Last Modified: Sep 13, 2023
Affected Product(s):
BIG-IP TMOS
Known Affected Versions:
11.6.0, 11.6.1, 11.6.2, 11.6.3, 11.6.3.1, 11.6.3.2, 11.6.3.3, 11.6.3.4, 11.6.4, 11.6.5, 11.6.5.1, 11.6.5.2, 11.6.5.3, 12.0.0, 12.0.0 HF1, 12.1.0 HF1, 12.0.0 HF2, 12.1.0 HF2, 12.0.0 HF3, 12.0.0 HF4, 12.1.1 HF1, 12.1.1 HF2, 12.1.2 HF1, 12.1.2 HF2
Fixed In:
12.1.0, 11.5.4 HF3
Opened: Mar 11, 2015 Severity: 3-Major
The SSL handshake will fail if the certificate configured in client SSL profile cert-key-chain is signed by RSASSA-PSS.
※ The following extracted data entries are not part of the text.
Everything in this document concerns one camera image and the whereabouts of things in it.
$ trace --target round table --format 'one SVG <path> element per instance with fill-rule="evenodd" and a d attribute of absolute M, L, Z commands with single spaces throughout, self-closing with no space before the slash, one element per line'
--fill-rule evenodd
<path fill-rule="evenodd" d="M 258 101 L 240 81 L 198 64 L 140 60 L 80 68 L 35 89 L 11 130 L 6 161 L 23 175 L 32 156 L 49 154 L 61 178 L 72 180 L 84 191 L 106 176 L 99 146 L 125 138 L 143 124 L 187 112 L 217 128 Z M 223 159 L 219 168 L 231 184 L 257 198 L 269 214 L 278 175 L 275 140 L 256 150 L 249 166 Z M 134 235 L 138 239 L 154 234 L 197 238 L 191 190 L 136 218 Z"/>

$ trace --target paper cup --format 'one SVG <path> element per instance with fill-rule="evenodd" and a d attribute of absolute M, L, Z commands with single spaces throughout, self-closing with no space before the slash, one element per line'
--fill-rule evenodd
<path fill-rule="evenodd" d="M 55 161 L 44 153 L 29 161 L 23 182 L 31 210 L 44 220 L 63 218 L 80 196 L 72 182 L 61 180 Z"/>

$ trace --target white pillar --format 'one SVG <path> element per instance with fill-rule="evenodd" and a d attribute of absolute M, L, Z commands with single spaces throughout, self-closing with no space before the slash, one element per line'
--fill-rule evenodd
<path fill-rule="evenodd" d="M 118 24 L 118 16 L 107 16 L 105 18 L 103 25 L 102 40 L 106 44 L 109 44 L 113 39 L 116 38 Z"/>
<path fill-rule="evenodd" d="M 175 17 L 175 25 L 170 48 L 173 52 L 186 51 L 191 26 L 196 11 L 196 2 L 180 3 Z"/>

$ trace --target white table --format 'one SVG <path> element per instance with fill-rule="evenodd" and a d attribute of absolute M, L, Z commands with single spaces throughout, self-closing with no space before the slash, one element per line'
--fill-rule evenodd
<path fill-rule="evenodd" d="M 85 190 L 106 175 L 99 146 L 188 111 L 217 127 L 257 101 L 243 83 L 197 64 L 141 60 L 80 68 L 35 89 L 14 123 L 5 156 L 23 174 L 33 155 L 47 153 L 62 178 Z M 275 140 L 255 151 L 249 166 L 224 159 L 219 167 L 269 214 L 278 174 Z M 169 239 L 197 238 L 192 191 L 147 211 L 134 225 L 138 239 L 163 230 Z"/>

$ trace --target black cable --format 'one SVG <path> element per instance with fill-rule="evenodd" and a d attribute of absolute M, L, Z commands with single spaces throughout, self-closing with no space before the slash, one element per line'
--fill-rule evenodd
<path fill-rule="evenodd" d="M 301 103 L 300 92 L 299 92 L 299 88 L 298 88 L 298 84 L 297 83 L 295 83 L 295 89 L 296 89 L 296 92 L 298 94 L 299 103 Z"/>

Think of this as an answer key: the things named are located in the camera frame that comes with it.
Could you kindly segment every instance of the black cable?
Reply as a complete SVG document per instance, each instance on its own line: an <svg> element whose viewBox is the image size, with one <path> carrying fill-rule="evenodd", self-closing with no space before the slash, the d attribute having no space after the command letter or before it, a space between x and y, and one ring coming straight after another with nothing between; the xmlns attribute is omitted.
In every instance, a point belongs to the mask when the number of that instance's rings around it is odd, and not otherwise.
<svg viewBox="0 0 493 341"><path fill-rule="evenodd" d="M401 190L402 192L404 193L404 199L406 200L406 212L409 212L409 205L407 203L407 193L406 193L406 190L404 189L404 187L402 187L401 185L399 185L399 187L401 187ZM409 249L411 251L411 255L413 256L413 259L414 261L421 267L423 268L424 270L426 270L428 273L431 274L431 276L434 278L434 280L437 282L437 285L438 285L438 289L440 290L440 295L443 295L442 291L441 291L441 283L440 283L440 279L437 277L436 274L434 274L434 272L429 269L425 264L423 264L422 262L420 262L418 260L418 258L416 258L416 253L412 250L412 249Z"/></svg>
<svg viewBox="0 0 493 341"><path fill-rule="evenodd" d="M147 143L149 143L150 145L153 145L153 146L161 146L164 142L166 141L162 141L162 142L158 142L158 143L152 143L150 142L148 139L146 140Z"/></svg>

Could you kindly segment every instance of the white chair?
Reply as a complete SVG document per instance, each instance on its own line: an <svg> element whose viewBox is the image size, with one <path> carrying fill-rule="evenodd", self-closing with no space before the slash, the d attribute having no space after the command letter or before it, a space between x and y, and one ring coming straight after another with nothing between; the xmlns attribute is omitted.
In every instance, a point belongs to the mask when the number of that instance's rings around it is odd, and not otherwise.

SSL handshake between the client and BIG-IP SSL will fail.
A certificate with signature algorithm RSASSA-PSS is used in client SSL profile.
Don't use certificate with signature algorithm: rsassaPss.
SSL handshake will succeed when using a certificate signed by RSASSA-PSS in the client SSL profile.
Before the change: SSL handshake would fail if the certificate configured in the client SSL profile cert-key-chain was signed by RSASSA-PSS. The system does not support a certificate with RSASSA-PSS signature algorithm. After the change: SSL handshake will succeed when using a certificate signed by RSASSA-PSS in the client SSL profile. This doesn't fix the case when the client auth. has PSS in the X.509 cert chain neither add PSS support to the TLS portion (only to "our" X.509 server cert chain).